START DATASET EXTRACT

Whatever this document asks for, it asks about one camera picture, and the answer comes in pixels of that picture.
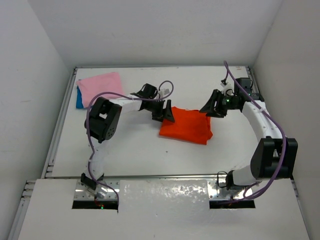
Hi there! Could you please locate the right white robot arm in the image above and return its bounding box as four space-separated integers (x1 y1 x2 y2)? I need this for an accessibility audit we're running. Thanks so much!
200 77 298 190

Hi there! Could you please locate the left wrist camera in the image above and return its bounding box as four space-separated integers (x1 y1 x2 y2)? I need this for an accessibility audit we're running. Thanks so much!
157 88 170 99

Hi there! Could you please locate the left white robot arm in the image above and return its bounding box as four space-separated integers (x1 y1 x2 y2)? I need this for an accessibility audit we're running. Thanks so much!
80 80 175 191

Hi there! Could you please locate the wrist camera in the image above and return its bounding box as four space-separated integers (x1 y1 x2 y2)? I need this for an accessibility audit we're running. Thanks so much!
221 83 234 96
157 88 170 99

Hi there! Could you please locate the right aluminium frame rail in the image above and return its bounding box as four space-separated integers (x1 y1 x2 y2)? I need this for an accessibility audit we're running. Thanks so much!
233 72 298 184

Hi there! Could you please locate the orange t shirt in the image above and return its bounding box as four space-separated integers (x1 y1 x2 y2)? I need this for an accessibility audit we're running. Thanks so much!
159 106 213 145

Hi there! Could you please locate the metal base plate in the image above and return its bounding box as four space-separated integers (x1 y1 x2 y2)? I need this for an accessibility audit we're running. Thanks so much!
73 181 120 202
207 178 246 201

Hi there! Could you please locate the white front cover board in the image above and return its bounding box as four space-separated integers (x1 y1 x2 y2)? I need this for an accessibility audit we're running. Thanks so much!
19 179 309 240

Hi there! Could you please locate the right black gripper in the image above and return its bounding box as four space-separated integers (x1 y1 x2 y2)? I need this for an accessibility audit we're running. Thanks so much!
200 89 239 118

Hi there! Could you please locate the folded blue t shirt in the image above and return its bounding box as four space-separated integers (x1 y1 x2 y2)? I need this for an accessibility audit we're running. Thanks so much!
75 86 86 109

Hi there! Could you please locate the black looped wire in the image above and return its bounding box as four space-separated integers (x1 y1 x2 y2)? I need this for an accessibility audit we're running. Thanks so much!
216 170 229 190

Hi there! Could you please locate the front aluminium frame rail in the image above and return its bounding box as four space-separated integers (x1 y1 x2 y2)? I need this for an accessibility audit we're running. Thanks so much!
99 173 283 181

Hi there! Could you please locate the folded pink t shirt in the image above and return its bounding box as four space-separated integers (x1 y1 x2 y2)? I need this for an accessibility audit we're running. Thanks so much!
75 72 124 108

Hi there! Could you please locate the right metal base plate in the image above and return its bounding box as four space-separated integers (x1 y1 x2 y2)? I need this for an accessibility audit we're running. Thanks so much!
207 178 246 201

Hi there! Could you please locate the left aluminium frame rail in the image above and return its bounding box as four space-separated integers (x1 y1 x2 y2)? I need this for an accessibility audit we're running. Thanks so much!
40 67 78 179

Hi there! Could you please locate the aluminium frame rail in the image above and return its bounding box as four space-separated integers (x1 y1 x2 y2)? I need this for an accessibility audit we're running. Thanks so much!
40 67 78 179
99 173 283 181
233 72 298 184

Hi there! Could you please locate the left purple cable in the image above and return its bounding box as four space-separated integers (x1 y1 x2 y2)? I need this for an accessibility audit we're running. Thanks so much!
85 79 175 206

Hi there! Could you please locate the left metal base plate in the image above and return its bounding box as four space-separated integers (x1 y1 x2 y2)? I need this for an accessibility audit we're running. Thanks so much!
73 181 120 202

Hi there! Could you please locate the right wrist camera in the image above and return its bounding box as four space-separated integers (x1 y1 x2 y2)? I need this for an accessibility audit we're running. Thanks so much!
221 83 234 96

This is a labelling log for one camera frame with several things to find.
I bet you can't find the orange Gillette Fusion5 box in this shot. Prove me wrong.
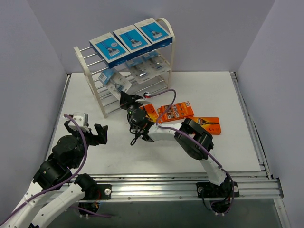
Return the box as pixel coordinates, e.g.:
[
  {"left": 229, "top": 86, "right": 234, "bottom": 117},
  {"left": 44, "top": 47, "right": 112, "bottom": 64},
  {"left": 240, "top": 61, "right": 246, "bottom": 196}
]
[
  {"left": 191, "top": 116, "right": 221, "bottom": 135},
  {"left": 140, "top": 104, "right": 158, "bottom": 123}
]

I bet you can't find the small blue cartridge pack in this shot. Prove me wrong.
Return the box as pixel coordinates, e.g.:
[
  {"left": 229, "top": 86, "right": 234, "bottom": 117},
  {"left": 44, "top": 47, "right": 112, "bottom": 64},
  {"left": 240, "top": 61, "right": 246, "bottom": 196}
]
[{"left": 98, "top": 68, "right": 132, "bottom": 102}]

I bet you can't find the orange Gillette styler box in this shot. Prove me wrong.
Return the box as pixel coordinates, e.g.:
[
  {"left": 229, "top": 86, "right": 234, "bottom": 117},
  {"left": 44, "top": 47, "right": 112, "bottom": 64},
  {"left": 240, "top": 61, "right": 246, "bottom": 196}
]
[{"left": 158, "top": 101, "right": 194, "bottom": 124}]

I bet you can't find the gillette razor blister pack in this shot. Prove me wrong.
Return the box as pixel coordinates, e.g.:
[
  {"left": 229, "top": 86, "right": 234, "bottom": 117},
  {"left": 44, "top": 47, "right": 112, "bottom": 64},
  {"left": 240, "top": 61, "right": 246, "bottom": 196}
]
[
  {"left": 142, "top": 54, "right": 171, "bottom": 74},
  {"left": 125, "top": 58, "right": 156, "bottom": 84}
]

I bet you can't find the Gillette razor blister pack front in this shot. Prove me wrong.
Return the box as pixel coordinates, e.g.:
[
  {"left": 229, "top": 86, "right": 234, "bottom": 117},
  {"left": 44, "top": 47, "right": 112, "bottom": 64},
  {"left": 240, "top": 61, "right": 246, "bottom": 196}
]
[{"left": 142, "top": 54, "right": 171, "bottom": 74}]

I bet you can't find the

END DATASET EXTRACT

◆ WHAT TO WORK ON ◆
Only lines containing the word "Prove" should appear in the answer, and every such line from the records above must be there.

◆ EXERCISE SOLUTION ◆
I bet you can't find the orange Gillette Fusion5 box in this shot. Prove me wrong.
I bet you can't find the small blue cartridge pack in this shot. Prove me wrong.
I bet you can't find the orange Gillette styler box in this shot. Prove me wrong.
I bet you can't find the gillette razor blister pack in this shot. Prove me wrong.
I bet you can't find the Gillette razor blister pack front in this shot. Prove me wrong.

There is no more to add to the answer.